Lululemon Athletica founder Dennis “Chip” Wilson announced last week that he agreed to sell half of his stake in the yoga wear company to private equity firm Advent International for $845 million.

Under the agreement, Advent International will receive 13.85% of Wilson’s 27.7% stake, along with two board seats. Advent managing partner David Mussafer and managing director Steven Collins will be appointed to these roles, expanding the board to 12 members.

Following the purchase, Wilson and Advent will together own approximately 20.1 million shares of Lululemon common stock. Mussafer will also serve as co-chairman of the board and sit on the board’s Nominating and Corporate Governance Committee. Collins will serve on the Board’s Compensation Committee. Laurent Potdevin remains the chief executive officer of the athletic apparel brand.

The agreement also stipulates that both parties will employ an independent expert to guide the company’s board committees, policies and procedures during the first 90 days after the stock purchase is completed.

Advent is no stranger to Lululemon. The company originally invested in Lululemon in 2005 and helped it grow into a globally recognized athletic apparel brand. Advent ended its investment in 2009. Mussafer and Collins were directors on the board during this time.

Wilson said in a statement, “Advent is a strong partner that knows Lululemon and our culture and will be an incredibly helpful addition to the Board as we build an even stronger company.”

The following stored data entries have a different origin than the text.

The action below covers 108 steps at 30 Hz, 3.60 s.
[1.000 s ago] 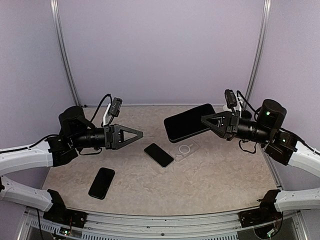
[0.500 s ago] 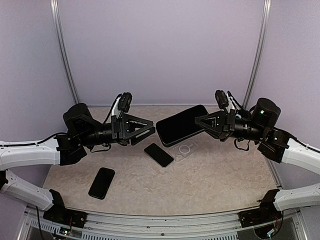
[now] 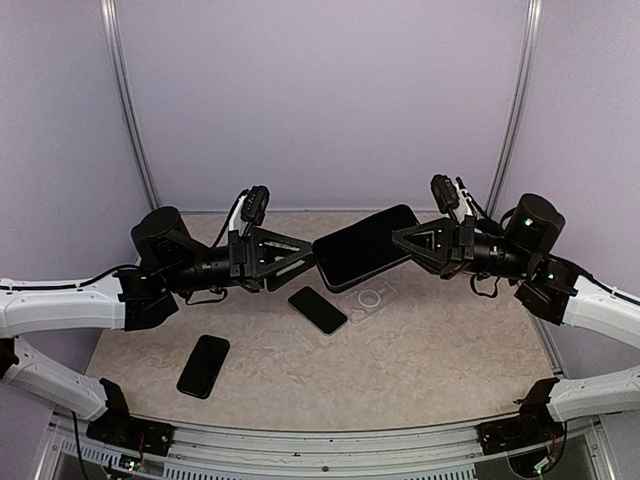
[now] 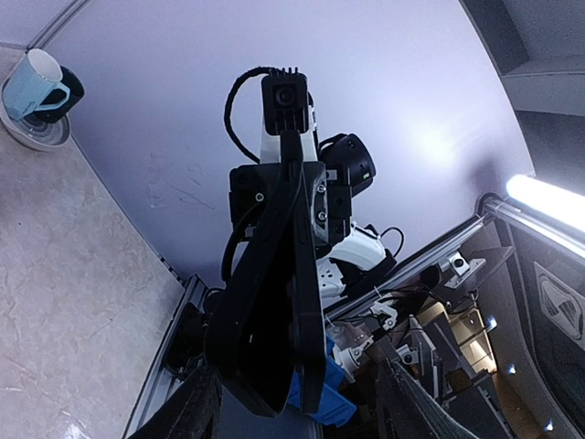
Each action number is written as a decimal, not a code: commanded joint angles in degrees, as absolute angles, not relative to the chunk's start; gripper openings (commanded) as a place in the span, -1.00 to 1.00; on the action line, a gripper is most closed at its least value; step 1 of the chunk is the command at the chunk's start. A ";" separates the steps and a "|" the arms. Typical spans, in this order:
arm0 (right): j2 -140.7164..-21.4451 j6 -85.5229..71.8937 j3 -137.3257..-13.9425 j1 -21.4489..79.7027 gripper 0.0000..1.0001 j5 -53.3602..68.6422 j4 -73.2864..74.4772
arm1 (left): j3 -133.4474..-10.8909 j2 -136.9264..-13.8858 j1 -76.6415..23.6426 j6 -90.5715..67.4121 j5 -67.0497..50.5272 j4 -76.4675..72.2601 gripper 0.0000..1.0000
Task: Take the phone out of the phone case
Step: Pass from the right arm to the left, then remove the phone case from the phone.
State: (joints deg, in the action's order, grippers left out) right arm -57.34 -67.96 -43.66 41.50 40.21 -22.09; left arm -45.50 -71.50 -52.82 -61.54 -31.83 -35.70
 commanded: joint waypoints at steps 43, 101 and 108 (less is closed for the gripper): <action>-58.43 -67.40 -46.23 42.83 -1.00 43.94 -30.56 | -49.62 -72.34 -56.30 -61.00 -31.82 -33.54 0.15; -65.97 -53.47 -47.30 50.64 0.37 10.60 -20.11 | -59.54 -88.30 -60.04 -100.24 9.49 -44.34 -1.00; -69.29 -53.27 -49.04 50.64 0.11 10.33 -20.31 | -60.52 -89.46 -60.97 -100.31 10.00 -44.75 -1.00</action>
State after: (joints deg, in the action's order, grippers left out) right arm -68.05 -53.91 -47.09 50.15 10.41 -18.76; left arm -57.47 -89.27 -60.27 -100.36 9.32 -38.74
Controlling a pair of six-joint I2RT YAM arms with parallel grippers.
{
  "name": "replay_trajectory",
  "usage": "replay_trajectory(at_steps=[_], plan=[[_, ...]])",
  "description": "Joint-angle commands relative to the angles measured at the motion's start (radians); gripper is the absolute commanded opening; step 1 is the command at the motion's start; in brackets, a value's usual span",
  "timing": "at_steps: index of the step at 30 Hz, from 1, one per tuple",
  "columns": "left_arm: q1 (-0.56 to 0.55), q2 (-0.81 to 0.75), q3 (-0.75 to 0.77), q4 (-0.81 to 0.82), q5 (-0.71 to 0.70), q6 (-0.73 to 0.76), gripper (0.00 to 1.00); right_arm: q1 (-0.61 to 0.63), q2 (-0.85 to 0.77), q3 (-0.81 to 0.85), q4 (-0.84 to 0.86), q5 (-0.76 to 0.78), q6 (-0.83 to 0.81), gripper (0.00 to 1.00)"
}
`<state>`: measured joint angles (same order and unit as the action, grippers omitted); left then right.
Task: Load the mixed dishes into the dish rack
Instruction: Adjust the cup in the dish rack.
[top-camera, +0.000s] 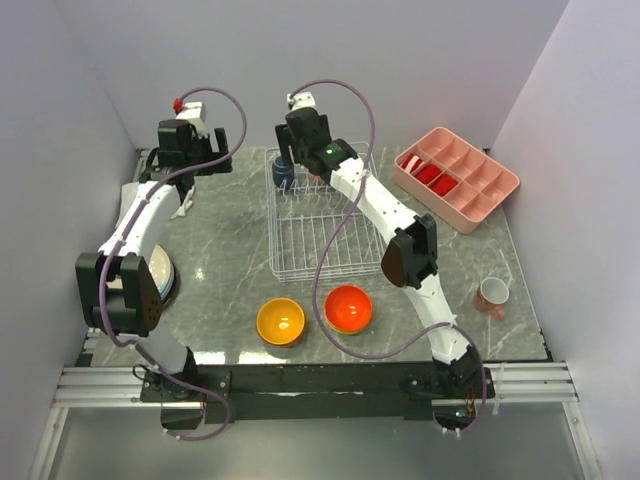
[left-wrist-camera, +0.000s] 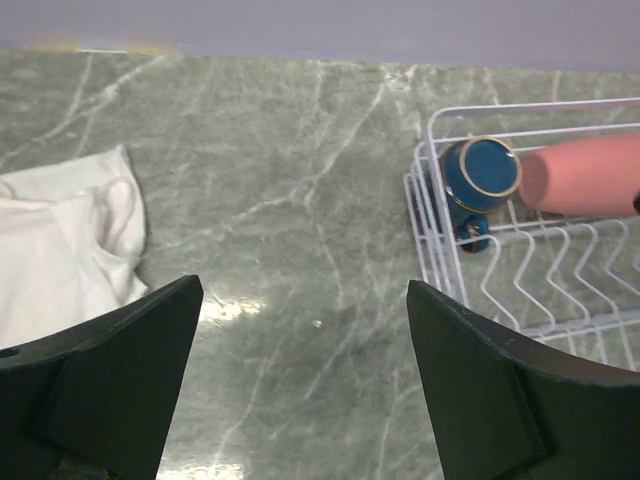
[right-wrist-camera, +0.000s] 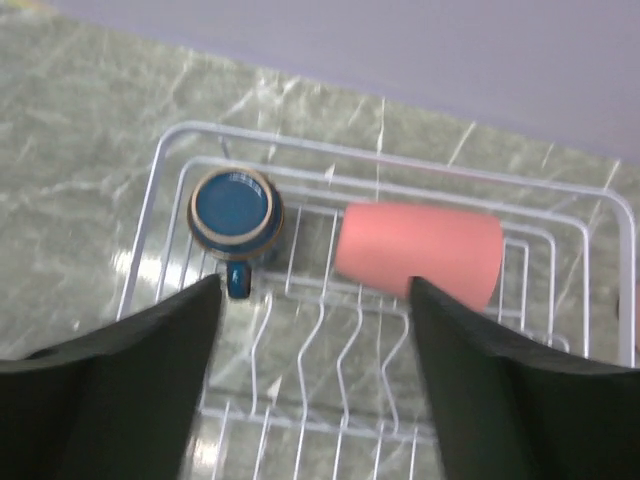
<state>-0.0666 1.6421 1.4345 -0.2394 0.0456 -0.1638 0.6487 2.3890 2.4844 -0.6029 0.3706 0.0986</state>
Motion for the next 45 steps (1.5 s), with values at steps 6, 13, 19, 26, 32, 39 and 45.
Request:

The New York Times reported that the deal is an attempt to resolve issues between Wilson and the rest of the company, that have been going since the controversial Luon yoga pants scandal in 2013. When customers complained that the brand’s Luon pants were too sheer, Wilson admitted that the company had made a design mistake. However he also said the pants don’t work for some women’s bodies. The flub caused a major decline in sales and in the company’s shares’ value, ultimately leading to Wilson’s resignation as chairman of the board last December.